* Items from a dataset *
===

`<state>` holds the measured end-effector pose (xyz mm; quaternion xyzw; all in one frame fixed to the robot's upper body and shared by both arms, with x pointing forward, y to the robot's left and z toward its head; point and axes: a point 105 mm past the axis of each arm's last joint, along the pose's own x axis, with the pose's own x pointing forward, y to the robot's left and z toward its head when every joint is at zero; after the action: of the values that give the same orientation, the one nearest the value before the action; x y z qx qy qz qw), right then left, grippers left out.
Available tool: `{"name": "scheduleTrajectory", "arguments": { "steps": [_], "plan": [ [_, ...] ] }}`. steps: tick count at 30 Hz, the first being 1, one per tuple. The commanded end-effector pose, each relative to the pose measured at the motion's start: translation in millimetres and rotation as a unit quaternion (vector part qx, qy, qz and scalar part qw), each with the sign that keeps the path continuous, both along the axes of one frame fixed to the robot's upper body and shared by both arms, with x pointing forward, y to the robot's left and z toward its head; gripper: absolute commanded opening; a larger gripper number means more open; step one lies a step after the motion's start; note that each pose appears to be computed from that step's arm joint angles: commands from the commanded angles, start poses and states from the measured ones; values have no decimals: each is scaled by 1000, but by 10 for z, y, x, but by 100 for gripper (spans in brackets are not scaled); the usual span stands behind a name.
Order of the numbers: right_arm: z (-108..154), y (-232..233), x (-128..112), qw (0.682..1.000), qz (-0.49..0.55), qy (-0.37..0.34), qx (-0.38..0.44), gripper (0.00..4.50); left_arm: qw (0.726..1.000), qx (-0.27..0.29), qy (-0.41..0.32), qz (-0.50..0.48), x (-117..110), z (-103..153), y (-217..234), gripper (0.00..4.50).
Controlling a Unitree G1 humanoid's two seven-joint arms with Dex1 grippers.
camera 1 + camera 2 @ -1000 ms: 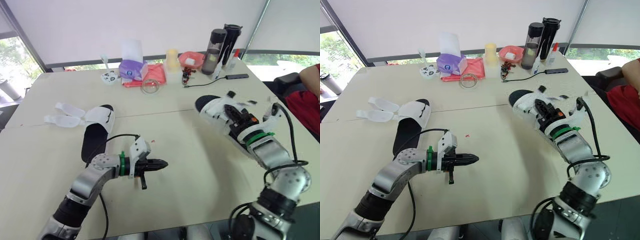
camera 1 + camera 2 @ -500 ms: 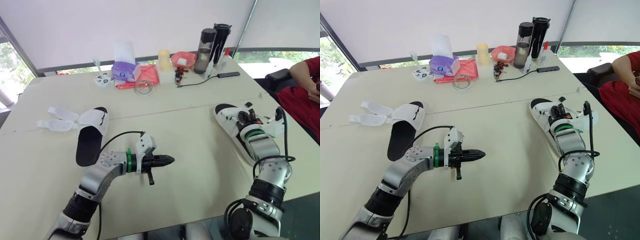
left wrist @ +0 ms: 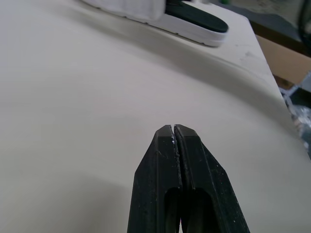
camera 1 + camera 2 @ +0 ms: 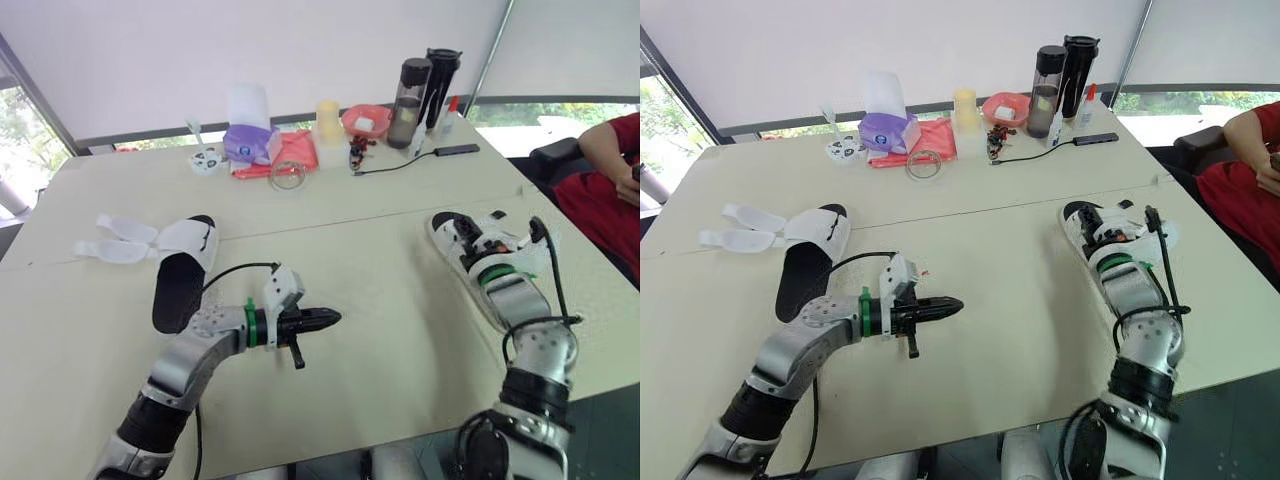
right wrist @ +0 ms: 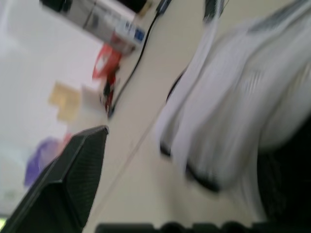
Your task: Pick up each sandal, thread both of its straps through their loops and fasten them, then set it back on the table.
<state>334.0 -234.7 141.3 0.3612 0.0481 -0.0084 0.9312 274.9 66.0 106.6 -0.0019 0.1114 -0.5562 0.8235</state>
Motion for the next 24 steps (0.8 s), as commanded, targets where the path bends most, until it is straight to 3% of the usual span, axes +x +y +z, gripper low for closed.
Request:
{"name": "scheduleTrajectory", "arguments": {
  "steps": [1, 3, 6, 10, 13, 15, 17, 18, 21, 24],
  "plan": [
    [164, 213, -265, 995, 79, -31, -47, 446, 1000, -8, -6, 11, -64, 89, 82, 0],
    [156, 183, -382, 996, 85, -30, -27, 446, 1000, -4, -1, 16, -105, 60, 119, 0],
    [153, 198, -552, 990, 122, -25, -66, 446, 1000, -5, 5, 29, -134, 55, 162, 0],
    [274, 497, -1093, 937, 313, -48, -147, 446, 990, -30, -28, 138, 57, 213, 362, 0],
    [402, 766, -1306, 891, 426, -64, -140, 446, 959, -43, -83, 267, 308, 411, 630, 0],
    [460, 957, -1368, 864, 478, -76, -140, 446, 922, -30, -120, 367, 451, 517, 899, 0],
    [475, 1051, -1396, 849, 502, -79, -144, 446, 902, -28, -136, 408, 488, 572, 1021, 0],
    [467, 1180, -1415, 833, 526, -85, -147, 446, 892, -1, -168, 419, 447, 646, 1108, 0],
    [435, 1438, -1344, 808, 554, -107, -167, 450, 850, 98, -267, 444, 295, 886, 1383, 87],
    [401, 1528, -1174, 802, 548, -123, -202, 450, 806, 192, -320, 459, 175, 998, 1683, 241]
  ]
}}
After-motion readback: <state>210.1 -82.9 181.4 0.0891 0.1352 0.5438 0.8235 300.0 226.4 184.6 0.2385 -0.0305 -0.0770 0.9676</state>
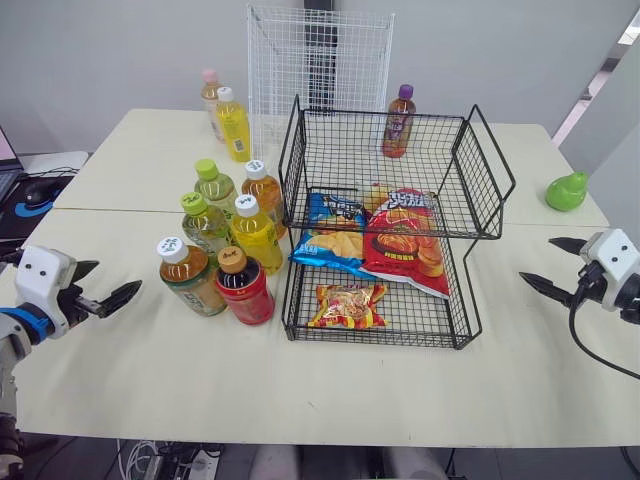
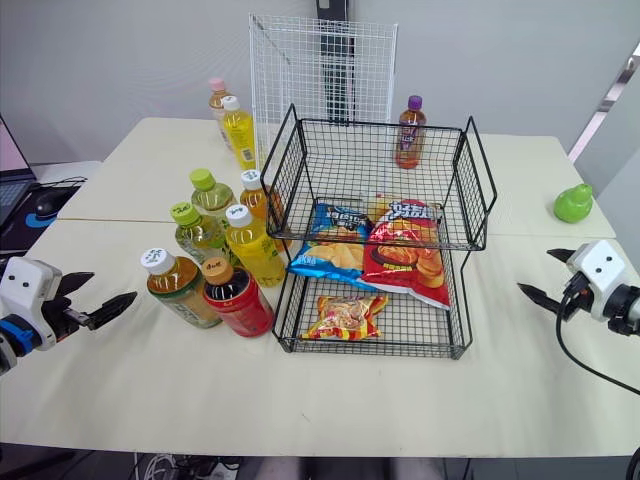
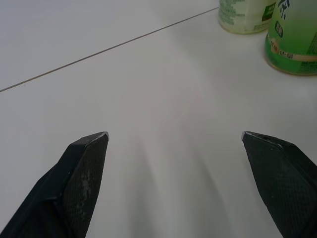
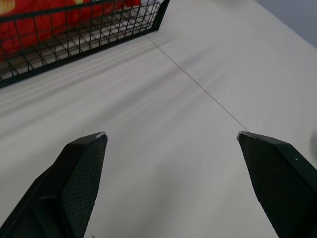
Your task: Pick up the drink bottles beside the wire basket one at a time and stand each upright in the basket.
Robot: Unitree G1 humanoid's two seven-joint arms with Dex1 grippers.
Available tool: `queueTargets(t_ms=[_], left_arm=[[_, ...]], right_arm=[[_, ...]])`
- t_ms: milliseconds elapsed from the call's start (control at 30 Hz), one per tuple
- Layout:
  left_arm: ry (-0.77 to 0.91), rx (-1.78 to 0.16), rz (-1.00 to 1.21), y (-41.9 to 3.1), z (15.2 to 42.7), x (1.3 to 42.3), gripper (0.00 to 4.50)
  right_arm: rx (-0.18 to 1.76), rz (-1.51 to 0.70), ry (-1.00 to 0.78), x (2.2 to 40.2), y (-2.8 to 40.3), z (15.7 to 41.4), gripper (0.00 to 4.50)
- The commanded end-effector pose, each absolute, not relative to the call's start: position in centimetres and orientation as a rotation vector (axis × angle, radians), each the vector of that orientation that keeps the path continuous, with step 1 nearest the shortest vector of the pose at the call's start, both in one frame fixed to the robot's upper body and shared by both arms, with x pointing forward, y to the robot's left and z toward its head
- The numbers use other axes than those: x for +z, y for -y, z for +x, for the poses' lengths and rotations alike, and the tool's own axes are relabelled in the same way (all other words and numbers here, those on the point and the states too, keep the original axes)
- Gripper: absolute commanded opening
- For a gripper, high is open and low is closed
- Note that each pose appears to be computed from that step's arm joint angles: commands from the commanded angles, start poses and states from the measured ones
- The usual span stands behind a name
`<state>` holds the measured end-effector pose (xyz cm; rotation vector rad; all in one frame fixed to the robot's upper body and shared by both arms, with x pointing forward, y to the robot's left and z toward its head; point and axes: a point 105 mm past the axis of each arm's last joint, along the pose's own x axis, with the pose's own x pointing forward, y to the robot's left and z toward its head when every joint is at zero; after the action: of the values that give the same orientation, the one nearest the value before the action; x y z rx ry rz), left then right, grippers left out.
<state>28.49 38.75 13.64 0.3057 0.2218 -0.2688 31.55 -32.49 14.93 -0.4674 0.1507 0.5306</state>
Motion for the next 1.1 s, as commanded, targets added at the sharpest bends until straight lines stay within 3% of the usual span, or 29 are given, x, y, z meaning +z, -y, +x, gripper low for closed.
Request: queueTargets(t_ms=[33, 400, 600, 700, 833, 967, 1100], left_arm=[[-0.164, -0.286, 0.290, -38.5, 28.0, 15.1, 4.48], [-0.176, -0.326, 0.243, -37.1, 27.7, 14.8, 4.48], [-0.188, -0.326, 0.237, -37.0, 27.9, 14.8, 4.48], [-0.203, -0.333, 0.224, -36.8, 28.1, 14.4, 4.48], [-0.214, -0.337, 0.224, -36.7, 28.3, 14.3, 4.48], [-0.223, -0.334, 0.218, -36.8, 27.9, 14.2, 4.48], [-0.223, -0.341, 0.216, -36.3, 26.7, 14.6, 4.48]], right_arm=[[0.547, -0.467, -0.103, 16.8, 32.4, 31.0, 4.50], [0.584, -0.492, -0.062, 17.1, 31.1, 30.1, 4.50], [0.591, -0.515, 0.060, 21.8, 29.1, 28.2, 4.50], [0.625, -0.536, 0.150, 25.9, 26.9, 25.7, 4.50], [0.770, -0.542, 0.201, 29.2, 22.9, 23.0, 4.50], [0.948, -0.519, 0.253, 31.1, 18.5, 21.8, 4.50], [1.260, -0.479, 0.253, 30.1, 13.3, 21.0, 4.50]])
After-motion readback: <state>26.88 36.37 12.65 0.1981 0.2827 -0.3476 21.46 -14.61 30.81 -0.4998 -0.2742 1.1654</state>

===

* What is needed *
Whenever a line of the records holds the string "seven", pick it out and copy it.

* Solution for this problem *
Controlling a Unitree G1 humanoid's two seven-joint arms with Dex1 grippers.
Robot: Unitree G1 humanoid's two seven-joint arms with Dex1 grippers.

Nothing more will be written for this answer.